[Collection entries]
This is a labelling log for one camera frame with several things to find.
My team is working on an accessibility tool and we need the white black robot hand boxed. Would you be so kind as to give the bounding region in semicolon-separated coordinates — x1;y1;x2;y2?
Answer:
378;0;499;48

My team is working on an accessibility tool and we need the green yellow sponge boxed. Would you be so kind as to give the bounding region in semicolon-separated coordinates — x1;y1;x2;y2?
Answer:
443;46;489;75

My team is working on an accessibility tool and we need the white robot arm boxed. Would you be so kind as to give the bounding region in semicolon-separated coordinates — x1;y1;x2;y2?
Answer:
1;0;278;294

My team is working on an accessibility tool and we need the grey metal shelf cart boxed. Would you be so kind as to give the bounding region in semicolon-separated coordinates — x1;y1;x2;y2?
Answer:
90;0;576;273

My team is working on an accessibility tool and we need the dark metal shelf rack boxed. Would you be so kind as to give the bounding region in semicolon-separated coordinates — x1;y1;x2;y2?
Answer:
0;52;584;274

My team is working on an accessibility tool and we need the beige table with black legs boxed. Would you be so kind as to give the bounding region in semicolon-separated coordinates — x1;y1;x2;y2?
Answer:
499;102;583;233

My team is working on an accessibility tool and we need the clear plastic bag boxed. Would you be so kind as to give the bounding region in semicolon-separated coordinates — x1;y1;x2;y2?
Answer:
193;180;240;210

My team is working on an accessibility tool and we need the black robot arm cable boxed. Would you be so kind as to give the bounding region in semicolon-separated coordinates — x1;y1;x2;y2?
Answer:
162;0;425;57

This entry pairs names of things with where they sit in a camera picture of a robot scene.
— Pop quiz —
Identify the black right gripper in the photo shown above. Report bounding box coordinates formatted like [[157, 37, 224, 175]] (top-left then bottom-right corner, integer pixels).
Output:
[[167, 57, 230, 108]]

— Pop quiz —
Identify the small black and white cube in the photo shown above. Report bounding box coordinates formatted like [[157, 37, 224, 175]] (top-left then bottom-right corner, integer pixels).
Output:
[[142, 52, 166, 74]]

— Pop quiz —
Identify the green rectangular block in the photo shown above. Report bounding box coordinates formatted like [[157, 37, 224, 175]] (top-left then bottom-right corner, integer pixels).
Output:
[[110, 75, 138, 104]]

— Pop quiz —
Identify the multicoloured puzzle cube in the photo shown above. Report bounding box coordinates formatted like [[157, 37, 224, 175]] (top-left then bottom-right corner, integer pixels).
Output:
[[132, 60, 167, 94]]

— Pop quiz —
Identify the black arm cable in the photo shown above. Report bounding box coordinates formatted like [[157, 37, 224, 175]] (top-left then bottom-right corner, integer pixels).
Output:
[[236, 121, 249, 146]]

[Task objective]:
Among the records above, extract exactly the lines from the line with "need the black" to the line with "Identify the black right", both lines included, and leave out the rest.

[Written response]:
My team is working on an accessibility tool and we need the black robot arm cable boxed. Would you be so kind as to give the bounding region in semicolon-separated coordinates — x1;y1;x2;y2?
Answer:
162;0;425;57

This entry pairs names of things with where they sit in a camera picture of a robot scene.
— Pop quiz —
Identify the black right gripper in the photo shown above. Report bounding box coordinates formatted like [[157, 37, 224, 175]] (top-left then bottom-right corner, integer pixels).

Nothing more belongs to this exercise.